**Exercise requirements**: Write the data out again in full, with no departure from the original.

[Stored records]
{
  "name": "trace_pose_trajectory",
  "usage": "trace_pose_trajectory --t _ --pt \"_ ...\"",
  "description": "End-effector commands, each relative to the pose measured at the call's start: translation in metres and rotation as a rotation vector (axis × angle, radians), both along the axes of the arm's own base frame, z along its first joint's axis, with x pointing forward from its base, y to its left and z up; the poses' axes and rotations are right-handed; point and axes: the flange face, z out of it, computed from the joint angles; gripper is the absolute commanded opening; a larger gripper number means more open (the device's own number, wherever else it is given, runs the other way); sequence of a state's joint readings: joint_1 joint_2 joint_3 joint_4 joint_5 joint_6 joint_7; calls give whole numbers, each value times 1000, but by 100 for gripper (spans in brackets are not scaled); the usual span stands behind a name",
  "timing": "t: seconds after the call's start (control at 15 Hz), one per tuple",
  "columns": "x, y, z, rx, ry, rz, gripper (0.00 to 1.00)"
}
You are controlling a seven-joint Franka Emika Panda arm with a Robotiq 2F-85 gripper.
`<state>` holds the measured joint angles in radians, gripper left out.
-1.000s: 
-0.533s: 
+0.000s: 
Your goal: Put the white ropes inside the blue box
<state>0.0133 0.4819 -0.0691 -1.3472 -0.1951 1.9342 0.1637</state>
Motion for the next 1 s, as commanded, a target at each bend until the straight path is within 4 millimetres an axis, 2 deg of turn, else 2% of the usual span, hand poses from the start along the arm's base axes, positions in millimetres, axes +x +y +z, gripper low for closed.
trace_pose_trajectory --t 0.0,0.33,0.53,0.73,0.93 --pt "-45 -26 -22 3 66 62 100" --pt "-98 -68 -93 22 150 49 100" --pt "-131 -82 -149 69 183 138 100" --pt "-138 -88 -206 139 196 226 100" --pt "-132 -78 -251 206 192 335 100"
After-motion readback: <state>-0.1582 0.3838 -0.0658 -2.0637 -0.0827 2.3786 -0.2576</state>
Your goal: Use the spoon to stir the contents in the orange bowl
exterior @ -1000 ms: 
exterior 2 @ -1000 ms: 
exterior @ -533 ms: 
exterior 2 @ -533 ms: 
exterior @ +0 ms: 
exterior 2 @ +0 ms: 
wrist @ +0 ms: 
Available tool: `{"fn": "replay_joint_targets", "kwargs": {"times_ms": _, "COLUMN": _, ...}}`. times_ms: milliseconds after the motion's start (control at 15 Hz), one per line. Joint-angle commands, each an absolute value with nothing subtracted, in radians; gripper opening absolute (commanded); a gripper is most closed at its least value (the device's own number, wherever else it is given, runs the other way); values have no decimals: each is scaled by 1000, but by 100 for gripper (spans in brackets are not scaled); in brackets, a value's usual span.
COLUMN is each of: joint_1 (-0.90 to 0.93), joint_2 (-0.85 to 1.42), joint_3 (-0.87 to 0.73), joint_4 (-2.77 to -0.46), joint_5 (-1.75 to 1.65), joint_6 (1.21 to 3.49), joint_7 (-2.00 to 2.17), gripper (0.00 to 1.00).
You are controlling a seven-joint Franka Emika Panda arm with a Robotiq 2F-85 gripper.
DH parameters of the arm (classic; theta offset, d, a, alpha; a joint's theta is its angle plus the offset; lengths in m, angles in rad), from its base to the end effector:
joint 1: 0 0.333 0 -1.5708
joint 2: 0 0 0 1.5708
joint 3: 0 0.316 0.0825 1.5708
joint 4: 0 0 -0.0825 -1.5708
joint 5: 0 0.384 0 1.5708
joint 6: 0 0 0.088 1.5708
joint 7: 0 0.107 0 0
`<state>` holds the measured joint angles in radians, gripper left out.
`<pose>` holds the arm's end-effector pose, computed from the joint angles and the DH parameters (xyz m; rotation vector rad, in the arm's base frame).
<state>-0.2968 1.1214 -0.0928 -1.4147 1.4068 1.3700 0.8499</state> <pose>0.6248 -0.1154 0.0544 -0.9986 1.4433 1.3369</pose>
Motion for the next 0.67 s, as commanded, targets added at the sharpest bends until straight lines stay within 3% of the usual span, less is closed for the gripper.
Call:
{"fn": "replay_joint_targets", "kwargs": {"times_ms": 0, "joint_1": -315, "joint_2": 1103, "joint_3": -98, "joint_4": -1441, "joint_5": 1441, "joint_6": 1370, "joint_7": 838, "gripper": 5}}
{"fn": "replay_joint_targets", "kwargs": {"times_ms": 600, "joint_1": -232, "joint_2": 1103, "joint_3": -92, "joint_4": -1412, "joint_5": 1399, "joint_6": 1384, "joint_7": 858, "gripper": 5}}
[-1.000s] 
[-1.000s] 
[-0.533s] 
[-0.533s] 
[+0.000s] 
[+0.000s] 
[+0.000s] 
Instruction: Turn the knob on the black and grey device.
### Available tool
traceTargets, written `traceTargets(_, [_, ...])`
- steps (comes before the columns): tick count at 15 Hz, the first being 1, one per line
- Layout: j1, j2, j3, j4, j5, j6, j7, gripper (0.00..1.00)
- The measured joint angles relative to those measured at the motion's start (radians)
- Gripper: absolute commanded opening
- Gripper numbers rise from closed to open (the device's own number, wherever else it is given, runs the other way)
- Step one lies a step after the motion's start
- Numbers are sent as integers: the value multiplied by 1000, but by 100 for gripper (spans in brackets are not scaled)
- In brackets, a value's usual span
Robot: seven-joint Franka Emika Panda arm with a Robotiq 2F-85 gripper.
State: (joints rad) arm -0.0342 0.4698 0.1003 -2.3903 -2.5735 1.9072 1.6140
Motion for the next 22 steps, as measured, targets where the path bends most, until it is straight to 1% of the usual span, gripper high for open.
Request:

**Expected output**:
{
  "name": "trace_pose_trajectory",
  "usage": "trace_pose_trajectory --t _ --pt \"_ ...\"",
  "description": "End-effector commands, each relative to the pose measured at the call's start: translation in metres and rotation as a rotation vector (axis × angle, radians), both along the axes of the arm's own base frame, z along its first joint's axis, with x pointing forward from its base, y to its left and z up; the poses' axes and rotations are right-handed; point and axes: the flange face, z out of it, computed from the joint angles; gripper is the absolute commanded opening; a larger gripper number means more open (the device's own number, wherever else it is given, runs the other way); sequence of a state's joint readings: joint_1 joint_2 joint_3 joint_4 joint_5 joint_6 joint_7; calls give whole numbers, each value times 1000, but by 100 for gripper (spans in brackets are not scaled); the usual span stands behind a name",
  "timing": "t: seconds after the call's start (control at 15 Hz), one per tuple",
  "columns": "x, y, z, rx, ry, rz, gripper (0.00 to 1.00)"
}
You are controlling a seven-joint Franka Emika Panda arm with a Robotiq 2F-85 gripper.
`<state>` holds the measured joint angles in radians, gripper left out.
-1.000s: 
-0.533s: 
+0.000s: 
Your goal: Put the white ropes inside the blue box
<state>0.0133 0.4819 -0.0691 -1.3472 -0.1951 1.9342 0.1637</state>
Motion for the next 1 s, as commanded, a target at each bend until the straight path is within 4 millimetres an axis, 2 deg of turn, else 2% of the usual span, hand poses from the start along the arm's base axes, positions in millimetres, axes +x +y +z, gripper low for closed.
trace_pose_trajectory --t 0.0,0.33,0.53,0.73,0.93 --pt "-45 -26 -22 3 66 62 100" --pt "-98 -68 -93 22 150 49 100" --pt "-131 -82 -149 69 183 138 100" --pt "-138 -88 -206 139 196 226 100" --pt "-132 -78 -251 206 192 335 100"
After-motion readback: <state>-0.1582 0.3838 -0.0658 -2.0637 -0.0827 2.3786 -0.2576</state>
Your goal: Use the spoon to stir the contents in the orange bowl
exterior @ -1000 ms: 
exterior 2 @ -1000 ms: 
exterior @ -533 ms: 
exterior 2 @ -533 ms: 
exterior @ +0 ms: 
exterior 2 @ +0 ms: 
wrist @ +0 ms: 
Available tool: `{"fn": "replay_joint_targets", "kwargs": {"times_ms": _, "COLUMN": _, ...}}`. times_ms: milliseconds after the motion's start (control at 15 Hz), one per line. Joint-angle commands, each an absolute value with nothing subtracted, in radians; gripper opening absolute (commanded); a gripper is most closed at its least value (the device's own number, wherever else it is given, runs the other way); values have no decimals: each is scaled by 1000, but by 100 for gripper (spans in brackets are not scaled); in brackets, a value's usual span.
COLUMN is each of: joint_1 (-0.90 to 0.93), joint_2 (-0.85 to 1.42), joint_3 (-0.87 to 0.73), joint_4 (-2.77 to -0.46), joint_5 (-1.75 to 1.65), joint_6 (1.21 to 3.49), joint_7 (-2.00 to 2.17), gripper (0.00 to 1.00).
You are controlling a seven-joint Franka Emika Panda arm with a Robotiq 2F-85 gripper.
DH parameters of the arm (classic; theta offset, d, a, alpha; a joint's theta is its angle plus the offset; lengths in m, angles in rad), from its base to the end effector:
joint 1: 0 0.333 0 -1.5708
joint 2: 0 0 0 1.5708
joint 3: 0 0.316 0.0825 1.5708
joint 4: 0 0 -0.0825 -1.5708
joint 5: 0 0.384 0 1.5708
joint 6: 0 0 0.088 1.5708
joint 7: 0 0.107 0 0
`<state>` holds the measured joint angles in radians, gripper left out.
`<pose>` holds the arm's end-effector pose, computed from the joint angles and the DH parameters (xyz m; rotation vector rad, in the arm's base frame).
<state>-0.2968 1.1214 -0.0928 -1.4147 1.4068 1.3700 0.8499</state> <pose>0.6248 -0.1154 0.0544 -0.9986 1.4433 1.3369</pose>
Motion for the next 0.67 s, as commanded, targets added at the sharpest bends until straight lines stay within 3% of the usual span, less is closed for the gripper.
Call:
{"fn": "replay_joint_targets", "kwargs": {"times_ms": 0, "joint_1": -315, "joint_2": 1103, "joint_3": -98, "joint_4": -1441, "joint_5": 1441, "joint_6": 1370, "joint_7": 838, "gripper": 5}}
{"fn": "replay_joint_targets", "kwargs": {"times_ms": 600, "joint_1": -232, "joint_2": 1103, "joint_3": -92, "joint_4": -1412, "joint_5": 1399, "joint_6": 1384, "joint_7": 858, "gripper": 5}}
[-1.000s] 
[-1.000s] 
[-0.533s] 
[-0.533s] 
[+0.000s] 
[+0.000s] 
[+0.000s] 
Instruction: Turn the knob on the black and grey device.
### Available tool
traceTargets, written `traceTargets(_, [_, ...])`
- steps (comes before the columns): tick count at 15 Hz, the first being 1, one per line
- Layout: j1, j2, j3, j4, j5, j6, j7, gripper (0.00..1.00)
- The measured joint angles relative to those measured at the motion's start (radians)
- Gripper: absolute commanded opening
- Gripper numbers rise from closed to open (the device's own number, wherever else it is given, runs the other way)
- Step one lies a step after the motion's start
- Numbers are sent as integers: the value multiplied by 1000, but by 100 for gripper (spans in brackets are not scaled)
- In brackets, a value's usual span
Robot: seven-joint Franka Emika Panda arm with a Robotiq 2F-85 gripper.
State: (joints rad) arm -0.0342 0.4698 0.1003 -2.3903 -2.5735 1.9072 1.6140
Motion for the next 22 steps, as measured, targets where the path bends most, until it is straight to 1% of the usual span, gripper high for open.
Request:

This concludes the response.